Exercise brief: Give the data back exactly as it stands.

Data for the task:
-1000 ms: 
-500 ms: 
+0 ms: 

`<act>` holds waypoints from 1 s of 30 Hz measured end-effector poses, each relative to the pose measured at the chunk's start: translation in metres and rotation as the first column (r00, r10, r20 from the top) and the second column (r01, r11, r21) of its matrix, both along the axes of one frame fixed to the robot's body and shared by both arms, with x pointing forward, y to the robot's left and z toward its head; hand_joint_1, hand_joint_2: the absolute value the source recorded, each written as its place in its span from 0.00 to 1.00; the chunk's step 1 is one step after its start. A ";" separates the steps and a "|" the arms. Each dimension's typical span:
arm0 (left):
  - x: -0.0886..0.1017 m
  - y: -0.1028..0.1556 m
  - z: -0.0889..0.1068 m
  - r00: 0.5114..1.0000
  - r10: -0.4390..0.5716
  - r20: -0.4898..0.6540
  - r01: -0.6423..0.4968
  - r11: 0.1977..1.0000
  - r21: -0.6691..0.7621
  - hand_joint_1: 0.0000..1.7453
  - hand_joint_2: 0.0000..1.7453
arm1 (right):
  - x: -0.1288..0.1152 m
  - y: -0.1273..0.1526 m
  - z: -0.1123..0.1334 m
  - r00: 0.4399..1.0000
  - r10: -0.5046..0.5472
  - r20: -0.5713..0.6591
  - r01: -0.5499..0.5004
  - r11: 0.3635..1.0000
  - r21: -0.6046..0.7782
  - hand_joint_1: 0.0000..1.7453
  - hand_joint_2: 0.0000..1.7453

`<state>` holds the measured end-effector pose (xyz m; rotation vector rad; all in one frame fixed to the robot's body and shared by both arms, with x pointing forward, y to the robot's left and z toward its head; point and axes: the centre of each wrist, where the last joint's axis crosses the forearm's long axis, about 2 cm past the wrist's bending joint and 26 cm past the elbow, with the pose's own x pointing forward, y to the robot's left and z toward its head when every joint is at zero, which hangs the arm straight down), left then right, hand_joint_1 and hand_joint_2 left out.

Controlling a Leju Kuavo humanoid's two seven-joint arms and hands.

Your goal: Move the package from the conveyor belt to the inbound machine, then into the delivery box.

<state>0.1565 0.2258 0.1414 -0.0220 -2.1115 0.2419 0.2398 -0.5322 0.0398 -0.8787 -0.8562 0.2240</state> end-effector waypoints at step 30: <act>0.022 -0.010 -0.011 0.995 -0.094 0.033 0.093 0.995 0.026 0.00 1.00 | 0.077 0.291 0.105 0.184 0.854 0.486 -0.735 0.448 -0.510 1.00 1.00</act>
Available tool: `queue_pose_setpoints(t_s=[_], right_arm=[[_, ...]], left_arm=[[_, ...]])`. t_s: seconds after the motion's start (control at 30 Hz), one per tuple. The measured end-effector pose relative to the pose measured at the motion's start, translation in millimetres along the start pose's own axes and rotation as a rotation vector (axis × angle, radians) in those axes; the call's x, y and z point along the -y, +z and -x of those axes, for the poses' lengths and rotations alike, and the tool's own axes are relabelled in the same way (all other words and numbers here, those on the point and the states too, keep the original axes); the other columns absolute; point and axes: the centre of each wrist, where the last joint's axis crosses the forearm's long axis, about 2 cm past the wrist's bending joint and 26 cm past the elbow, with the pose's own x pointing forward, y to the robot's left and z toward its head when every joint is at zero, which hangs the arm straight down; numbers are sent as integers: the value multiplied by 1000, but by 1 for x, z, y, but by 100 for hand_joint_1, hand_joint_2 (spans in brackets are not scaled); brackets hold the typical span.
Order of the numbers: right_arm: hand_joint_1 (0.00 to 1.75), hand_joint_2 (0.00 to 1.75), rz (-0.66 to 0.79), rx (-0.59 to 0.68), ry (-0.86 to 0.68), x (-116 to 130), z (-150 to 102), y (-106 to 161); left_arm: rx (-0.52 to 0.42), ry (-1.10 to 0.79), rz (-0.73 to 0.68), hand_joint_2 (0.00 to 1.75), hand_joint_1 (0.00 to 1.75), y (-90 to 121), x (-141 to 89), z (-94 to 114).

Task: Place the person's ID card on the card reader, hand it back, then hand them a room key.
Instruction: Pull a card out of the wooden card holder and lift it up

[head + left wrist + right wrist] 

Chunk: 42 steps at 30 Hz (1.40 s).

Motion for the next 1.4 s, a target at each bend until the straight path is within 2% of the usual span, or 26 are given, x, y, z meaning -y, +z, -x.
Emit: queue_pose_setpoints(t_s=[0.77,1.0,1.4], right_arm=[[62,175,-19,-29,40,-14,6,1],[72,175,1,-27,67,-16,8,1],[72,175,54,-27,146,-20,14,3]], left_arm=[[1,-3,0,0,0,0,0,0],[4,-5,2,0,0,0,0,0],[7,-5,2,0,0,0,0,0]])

Output for this task:
-1000 ms: 
-500 ms: 
+0 ms: 

`<act>` holds waypoints from 1 s of 30 Hz measured end-effector poses, each relative to the pose measured at the chunk's start: translation in metres and rotation as the first column (r00, r10, r20 from the top) and the second column (r01, r11, r21) of its matrix, both along the axes of one frame fixed to the robot's body and shared by both arms, with x pointing forward, y to the robot's left and z toward its head; hand_joint_1, hand_joint_2: the absolute value the source recorded, each written as its place in its span from 0.00 to 1.00; the chunk's step 1 is one step after its start. A ";" separates the steps and a "|" the arms. Each dimension's typical span:
arm0 (left):
  - x: -0.0886..0.1017 m
  - y: -0.1028..0.1556 m
  - z: -0.0889..0.1068 m
  - r00: 0.5114..1.0000
  - r10: -0.4390..0.5716
  - r20: -0.4898..0.6540
  - r01: -0.6423..0.4968
  - r11: 0.1977..1.0000
  - r21: -0.6691..0.7621
  - hand_joint_1: 0.0000..1.7453
  - hand_joint_2: 0.0000..1.7453
arm1 (right):
  - x: -0.1288..0.1152 m
  - y: -0.1273..0.1526 m
  - z: -0.1123..0.1334 m
  - r00: 0.4399..1.0000
  - r10: -0.5046..0.5472
  - r20: -0.5713..0.6591
  - r01: -0.5499..0.5004
  - r11: 0.3635..1.0000
  - r21: -0.6046..0.7782
  - hand_joint_1: 0.0000..1.7453
  - hand_joint_2: 0.0000..1.7453

`<state>` holds the measured end-effector pose (xyz m; rotation vector rad; all in one frame fixed to the robot's body and shared by both arms, with x pointing forward, y to the robot's left and z toward its head; point and axes: the centre of each wrist, where the last joint's axis crosses the forearm's long axis, about 2 cm past the wrist's bending joint and 26 cm past the elbow, with the pose's own x pointing forward, y to the robot's left and z toward its head when every joint is at zero, which hangs the arm straight down), left then right, hand_joint_1 and hand_joint_2 left out.

Controlling a Leju Kuavo humanoid's two seven-joint arms and hands.

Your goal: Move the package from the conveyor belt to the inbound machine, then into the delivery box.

<state>0.1565 0.2258 0.1414 -0.0220 -2.1115 0.2419 0.2398 -0.5322 0.0398 -0.8787 -0.8562 0.2240</state> end-effector waypoints at step 30: <act>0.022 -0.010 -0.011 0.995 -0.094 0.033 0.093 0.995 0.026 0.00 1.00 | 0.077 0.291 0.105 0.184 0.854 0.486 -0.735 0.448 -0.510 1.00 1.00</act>
Available tool: `queue_pose_setpoints(t_s=[_], right_arm=[[_, ...]], left_arm=[[_, ...]])`. t_s: seconds after the motion's start (control at 30 Hz), one per tuple. The measured end-effector pose relative to the pose measured at the motion's start, translation in millimetres along the start pose's own axes and rotation as a rotation vector (axis × angle, radians) in those axes; the call's x, y and z point along the -y, +z and -x of those axes, for the poses' lengths and rotations alike, and the tool's own axes are relabelled in the same way (all other words and numbers here, those on the point and the states too, keep the original axes); the other columns absolute; point and axes: the centre of each wrist, where the last joint's axis crosses the forearm's long axis, about 2 cm past the wrist's bending joint and 26 cm past the elbow, with the pose's own x pointing forward, y to the robot's left and z toward its head when every joint is at zero, which hangs the arm straight down; numbers are sent as integers: the value multiplied by 1000, but by 1 for x, z, y, but by 100 for hand_joint_1, hand_joint_2 (spans in brackets are not scaled); brackets hold the typical span.
Order of the numbers: right_arm: hand_joint_1 (0.00 to 1.75), hand_joint_2 (0.00 to 1.75), rz (-0.66 to 0.79), rx (-0.59 to 0.68), ry (-0.86 to 0.68), x (-116 to 130), z (-150 to 102), y (-106 to 161); left_arm: rx (-0.52 to 0.42), ry (-1.10 to 0.79), rz (-0.73 to 0.68), hand_joint_2 (0.00 to 1.75), hand_joint_1 (0.00 to 1.75), y (-90 to 121), x (-141 to 89), z (-94 to 114).

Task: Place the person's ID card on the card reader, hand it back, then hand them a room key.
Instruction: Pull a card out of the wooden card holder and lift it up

[head + left wrist + right wrist] 

Chunk: 42 steps at 30 Hz (1.40 s).

Motion for the next 1.4 s, a target at each bend until the straight path is within 2% of the usual span, or 26 are given, x, y, z meaning -y, +z, -x.
Emit: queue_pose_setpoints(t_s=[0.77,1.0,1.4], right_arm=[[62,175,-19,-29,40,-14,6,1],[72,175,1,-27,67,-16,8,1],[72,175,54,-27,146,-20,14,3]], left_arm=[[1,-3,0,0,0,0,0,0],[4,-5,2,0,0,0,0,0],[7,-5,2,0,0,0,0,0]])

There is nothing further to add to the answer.